Pick out the lines below that include the string "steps".

::::::::

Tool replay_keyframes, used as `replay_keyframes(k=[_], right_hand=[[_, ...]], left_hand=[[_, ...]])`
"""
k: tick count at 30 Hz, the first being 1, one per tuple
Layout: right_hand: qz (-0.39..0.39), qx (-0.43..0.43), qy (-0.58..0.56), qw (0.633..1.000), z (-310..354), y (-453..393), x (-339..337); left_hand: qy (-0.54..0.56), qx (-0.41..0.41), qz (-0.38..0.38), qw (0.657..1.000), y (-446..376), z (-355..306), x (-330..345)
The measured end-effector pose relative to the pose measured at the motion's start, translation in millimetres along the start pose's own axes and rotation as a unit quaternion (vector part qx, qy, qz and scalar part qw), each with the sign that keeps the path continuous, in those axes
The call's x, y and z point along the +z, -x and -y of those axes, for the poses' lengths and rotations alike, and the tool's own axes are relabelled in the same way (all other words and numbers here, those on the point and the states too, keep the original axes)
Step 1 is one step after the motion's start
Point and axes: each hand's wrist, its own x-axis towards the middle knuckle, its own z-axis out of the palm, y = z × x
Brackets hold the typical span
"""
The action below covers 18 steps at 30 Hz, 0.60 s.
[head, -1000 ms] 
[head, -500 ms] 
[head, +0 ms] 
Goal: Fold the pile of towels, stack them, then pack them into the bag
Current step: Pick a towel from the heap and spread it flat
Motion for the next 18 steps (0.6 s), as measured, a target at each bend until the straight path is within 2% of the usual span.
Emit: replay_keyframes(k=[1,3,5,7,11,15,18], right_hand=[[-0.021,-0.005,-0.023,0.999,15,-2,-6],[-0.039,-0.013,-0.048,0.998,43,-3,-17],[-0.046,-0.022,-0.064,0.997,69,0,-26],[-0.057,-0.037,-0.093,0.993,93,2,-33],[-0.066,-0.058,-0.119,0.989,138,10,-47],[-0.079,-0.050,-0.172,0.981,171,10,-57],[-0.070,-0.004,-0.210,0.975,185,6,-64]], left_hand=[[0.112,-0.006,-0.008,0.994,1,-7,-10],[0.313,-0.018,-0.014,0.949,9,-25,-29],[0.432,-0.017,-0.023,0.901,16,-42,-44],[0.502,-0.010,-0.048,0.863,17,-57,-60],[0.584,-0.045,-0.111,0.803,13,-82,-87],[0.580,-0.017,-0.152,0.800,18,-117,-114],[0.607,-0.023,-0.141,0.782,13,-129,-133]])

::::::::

FINAL ANSWER —
The action below covers 18 steps at 30 Hz, 0.60 s.
Motion for the next 18 steps (0.6 s), as measured, a target at each bend until the straight path is within 2% of the usual span.

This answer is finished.